# [What is required]
All lines in the data that hold the word "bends" need copying.

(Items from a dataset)
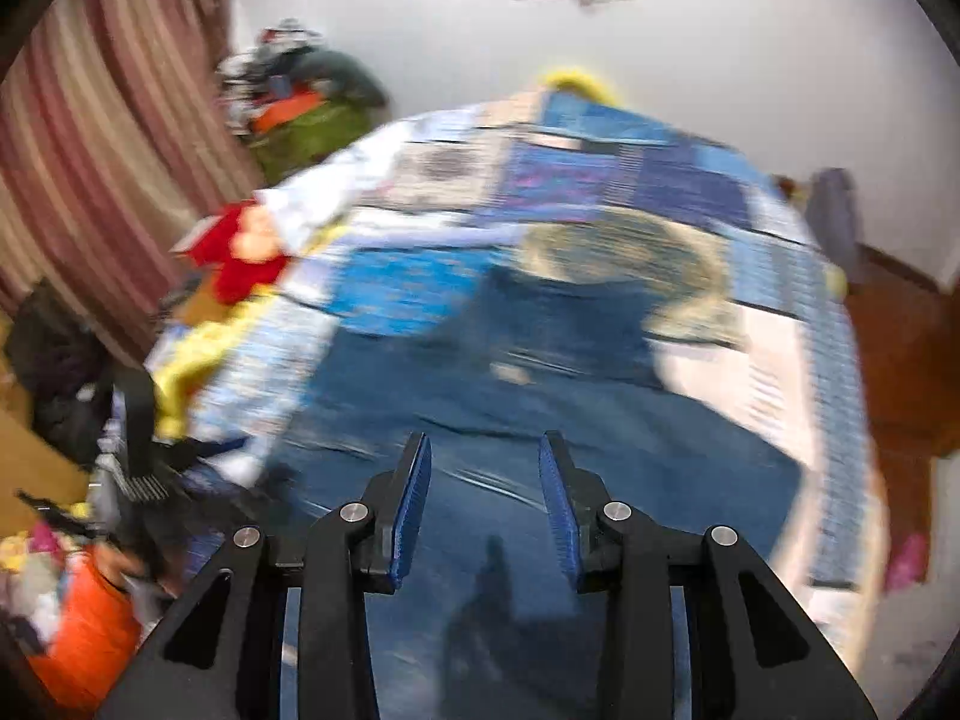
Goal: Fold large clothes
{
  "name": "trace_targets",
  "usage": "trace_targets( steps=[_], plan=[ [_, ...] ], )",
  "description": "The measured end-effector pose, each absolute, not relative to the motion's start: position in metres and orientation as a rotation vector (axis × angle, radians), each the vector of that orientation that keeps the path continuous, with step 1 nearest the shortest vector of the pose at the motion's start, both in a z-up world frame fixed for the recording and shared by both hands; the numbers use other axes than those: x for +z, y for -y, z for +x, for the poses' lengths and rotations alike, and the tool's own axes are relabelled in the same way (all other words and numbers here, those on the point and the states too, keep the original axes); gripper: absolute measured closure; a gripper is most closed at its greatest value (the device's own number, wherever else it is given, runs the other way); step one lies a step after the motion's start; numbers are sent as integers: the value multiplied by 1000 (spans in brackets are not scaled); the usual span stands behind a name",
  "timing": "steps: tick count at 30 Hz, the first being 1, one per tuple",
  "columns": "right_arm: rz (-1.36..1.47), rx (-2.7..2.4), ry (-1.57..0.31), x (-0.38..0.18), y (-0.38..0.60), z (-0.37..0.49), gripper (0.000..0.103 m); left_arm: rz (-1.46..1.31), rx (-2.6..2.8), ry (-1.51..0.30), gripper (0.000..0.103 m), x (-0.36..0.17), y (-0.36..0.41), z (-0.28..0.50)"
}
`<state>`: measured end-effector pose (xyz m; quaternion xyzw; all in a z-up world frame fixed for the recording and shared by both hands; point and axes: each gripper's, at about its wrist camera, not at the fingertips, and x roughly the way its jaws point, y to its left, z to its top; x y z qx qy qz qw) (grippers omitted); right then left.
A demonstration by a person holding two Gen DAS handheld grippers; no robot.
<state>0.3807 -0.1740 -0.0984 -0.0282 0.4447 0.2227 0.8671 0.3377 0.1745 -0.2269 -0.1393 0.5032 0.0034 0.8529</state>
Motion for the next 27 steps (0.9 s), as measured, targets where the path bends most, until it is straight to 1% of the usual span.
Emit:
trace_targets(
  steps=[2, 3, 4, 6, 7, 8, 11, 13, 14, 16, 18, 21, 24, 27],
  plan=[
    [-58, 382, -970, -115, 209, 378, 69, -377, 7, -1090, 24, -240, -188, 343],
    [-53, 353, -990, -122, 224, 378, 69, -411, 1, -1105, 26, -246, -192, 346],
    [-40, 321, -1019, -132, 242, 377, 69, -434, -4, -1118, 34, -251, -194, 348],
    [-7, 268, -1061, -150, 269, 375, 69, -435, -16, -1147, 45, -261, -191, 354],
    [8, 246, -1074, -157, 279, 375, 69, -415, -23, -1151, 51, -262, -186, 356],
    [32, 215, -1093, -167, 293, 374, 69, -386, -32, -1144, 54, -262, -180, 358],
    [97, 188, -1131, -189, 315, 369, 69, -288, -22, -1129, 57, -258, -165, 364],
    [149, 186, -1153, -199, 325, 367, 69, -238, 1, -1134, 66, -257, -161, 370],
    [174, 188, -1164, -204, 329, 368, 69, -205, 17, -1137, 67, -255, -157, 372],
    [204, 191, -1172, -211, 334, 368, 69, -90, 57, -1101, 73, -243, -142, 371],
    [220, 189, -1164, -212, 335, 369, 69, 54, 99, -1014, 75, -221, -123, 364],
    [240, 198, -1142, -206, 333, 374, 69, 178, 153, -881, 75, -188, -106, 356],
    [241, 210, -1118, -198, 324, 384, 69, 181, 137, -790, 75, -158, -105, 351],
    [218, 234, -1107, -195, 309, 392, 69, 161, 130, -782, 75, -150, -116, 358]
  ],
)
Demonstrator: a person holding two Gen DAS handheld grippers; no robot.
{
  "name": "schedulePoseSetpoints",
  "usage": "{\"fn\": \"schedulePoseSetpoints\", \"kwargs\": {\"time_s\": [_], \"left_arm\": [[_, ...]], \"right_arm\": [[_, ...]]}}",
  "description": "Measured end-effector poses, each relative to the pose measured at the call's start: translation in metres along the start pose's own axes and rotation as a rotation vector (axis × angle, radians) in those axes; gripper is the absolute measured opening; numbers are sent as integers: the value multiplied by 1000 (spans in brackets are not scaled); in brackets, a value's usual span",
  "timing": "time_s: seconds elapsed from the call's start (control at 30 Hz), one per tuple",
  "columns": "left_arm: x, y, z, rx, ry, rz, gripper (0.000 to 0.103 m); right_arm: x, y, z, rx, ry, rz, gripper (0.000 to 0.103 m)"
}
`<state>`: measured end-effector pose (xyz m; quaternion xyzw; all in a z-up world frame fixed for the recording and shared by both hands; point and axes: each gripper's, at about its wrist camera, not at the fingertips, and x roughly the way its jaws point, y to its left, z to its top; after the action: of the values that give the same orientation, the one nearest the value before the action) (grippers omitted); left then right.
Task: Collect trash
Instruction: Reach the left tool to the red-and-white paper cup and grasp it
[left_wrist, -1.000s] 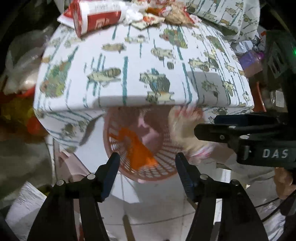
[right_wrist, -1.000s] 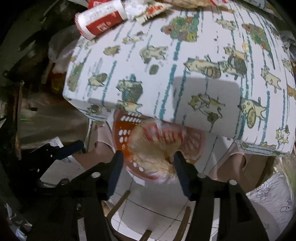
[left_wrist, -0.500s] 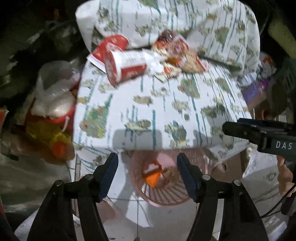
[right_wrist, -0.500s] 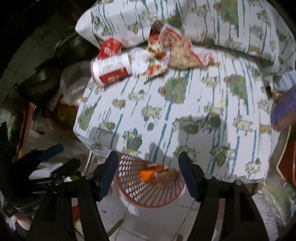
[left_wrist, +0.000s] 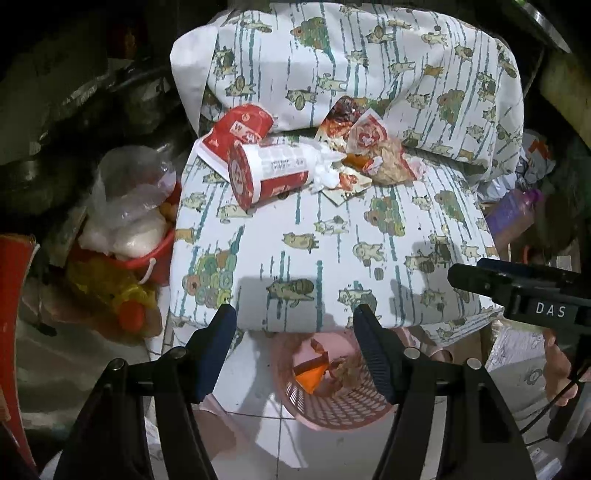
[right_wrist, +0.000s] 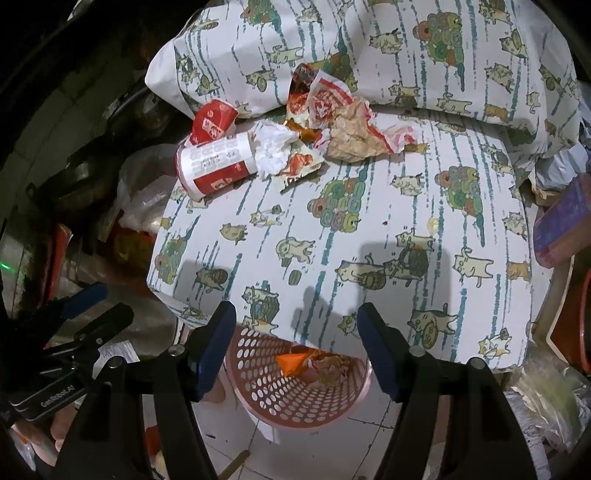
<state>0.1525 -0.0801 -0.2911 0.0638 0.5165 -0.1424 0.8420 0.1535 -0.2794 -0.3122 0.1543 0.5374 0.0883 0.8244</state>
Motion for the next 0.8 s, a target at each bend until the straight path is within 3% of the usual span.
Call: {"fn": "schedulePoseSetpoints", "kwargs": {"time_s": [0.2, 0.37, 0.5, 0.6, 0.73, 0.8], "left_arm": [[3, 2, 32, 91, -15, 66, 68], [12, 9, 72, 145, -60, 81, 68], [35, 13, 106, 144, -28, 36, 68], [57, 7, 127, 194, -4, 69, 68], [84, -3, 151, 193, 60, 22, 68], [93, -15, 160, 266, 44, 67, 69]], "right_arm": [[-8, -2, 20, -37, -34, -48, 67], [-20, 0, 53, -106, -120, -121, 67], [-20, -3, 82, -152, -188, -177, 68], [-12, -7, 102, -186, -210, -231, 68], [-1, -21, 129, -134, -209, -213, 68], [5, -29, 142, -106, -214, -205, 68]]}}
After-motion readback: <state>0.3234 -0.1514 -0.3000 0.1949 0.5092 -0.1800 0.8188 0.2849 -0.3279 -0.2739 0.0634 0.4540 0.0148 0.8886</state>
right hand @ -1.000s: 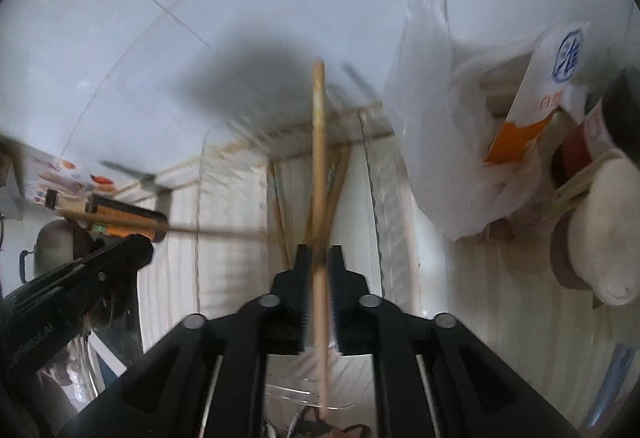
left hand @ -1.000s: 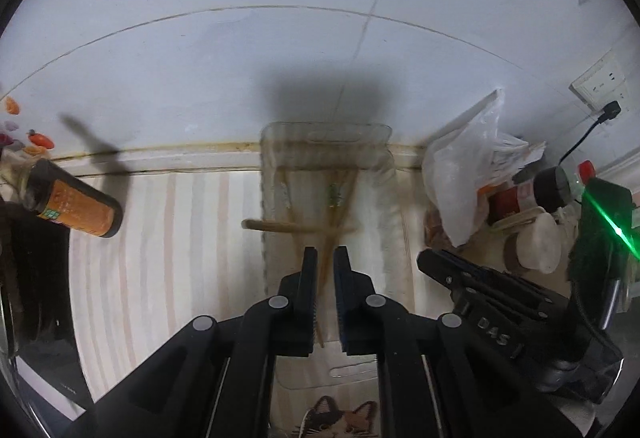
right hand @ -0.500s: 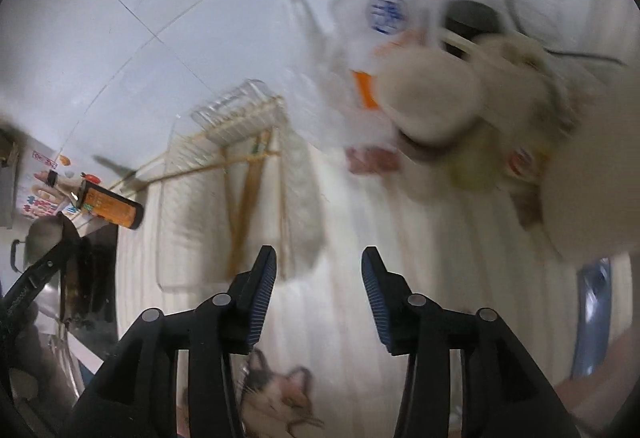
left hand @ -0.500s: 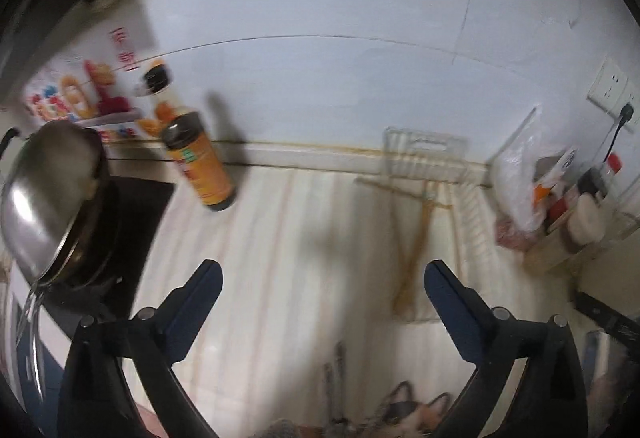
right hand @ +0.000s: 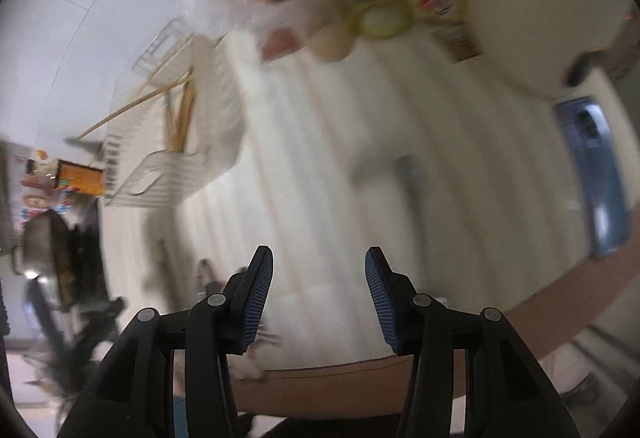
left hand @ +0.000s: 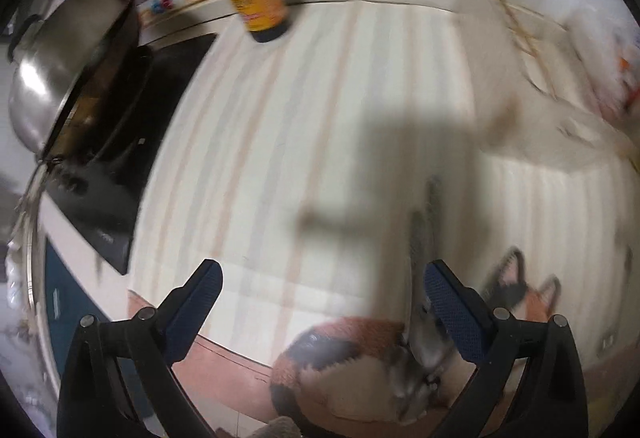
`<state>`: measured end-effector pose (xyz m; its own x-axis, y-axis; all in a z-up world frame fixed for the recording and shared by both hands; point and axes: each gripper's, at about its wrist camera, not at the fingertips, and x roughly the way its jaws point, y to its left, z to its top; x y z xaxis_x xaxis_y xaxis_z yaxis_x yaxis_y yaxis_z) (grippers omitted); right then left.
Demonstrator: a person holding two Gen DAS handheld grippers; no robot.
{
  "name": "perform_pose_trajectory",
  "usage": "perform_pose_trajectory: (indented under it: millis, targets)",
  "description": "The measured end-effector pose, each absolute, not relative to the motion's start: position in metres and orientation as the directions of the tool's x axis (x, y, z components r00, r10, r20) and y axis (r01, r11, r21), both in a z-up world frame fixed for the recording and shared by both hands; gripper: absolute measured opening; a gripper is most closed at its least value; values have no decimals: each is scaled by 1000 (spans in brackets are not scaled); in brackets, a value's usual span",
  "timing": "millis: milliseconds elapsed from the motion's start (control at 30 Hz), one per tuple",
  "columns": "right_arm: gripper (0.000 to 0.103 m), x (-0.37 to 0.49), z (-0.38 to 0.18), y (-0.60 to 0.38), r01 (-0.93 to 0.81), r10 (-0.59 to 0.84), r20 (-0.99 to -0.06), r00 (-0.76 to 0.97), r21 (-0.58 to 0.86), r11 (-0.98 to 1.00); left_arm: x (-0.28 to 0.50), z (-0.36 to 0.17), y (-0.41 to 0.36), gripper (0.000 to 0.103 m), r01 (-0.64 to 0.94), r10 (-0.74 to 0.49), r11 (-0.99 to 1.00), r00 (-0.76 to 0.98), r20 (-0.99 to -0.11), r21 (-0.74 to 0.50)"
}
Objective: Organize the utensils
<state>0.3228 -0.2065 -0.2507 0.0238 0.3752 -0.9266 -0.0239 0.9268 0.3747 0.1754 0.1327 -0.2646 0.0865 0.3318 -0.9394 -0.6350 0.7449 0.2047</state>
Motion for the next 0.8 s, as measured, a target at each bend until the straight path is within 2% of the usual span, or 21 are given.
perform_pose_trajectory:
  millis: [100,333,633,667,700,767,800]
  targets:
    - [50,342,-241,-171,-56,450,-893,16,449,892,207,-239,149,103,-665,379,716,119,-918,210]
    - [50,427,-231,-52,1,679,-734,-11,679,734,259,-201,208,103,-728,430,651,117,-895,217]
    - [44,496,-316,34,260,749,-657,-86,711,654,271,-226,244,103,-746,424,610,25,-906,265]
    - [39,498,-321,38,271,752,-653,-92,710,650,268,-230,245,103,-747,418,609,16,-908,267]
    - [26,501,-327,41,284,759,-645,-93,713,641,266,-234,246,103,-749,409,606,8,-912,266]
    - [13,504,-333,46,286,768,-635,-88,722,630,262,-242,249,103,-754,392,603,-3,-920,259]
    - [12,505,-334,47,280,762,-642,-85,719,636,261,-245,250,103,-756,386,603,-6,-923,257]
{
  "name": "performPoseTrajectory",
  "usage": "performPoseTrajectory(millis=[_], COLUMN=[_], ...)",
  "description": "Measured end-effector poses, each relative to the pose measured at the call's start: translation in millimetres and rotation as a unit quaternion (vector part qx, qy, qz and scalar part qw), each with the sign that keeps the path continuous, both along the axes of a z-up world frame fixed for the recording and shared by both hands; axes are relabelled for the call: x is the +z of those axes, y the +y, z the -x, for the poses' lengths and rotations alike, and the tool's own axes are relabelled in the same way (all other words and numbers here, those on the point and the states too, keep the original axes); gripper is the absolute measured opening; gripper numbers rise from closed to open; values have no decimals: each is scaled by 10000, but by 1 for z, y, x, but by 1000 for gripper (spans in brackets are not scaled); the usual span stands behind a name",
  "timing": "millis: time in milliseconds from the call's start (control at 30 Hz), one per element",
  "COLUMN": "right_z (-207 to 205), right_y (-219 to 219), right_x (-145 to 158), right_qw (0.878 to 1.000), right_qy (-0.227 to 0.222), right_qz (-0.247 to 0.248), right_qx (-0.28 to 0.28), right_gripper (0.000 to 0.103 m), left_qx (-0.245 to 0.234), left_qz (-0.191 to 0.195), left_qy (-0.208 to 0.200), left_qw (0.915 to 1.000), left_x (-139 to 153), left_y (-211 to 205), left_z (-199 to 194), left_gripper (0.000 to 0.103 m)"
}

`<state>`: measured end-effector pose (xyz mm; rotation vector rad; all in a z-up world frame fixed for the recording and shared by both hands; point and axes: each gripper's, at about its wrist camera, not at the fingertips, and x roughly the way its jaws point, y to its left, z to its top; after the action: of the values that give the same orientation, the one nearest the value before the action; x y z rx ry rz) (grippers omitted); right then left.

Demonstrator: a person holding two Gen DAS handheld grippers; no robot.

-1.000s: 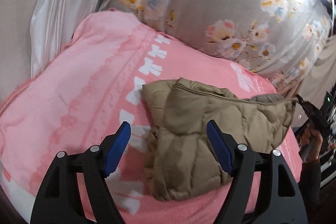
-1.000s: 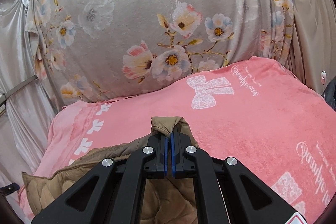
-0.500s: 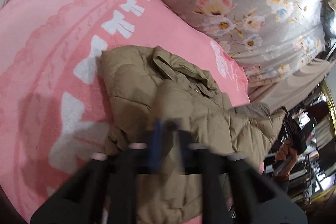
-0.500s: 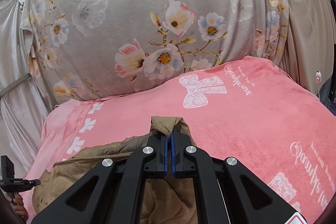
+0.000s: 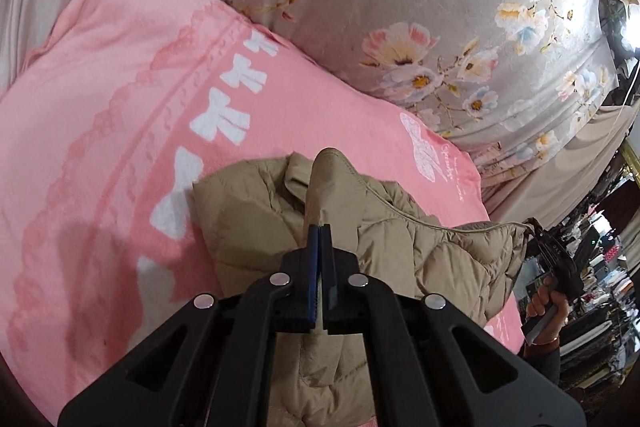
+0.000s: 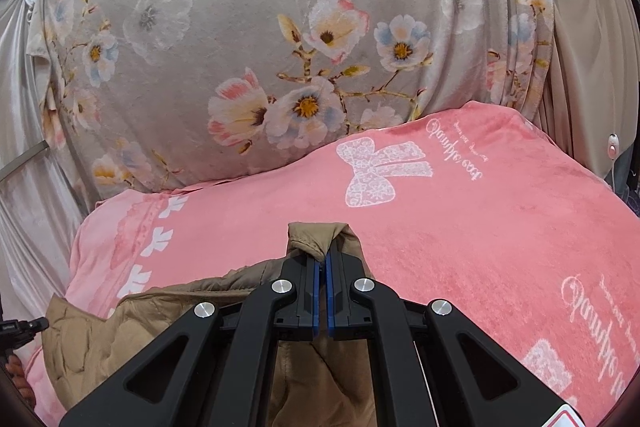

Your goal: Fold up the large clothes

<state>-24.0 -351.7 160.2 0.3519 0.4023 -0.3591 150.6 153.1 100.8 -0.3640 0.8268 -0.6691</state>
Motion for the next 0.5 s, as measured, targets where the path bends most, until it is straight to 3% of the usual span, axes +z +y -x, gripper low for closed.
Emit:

# [Answer below]
Motion for the next 27 steps (0.9 s), as measured, targets where the path bends most, until it is straight to 1% of the usual span.
Motion for the next 0.5 s, as measured, targets where the path bends most, until it is straight to 3% of the usual span, axes +z +y -x, gripper low for closed.

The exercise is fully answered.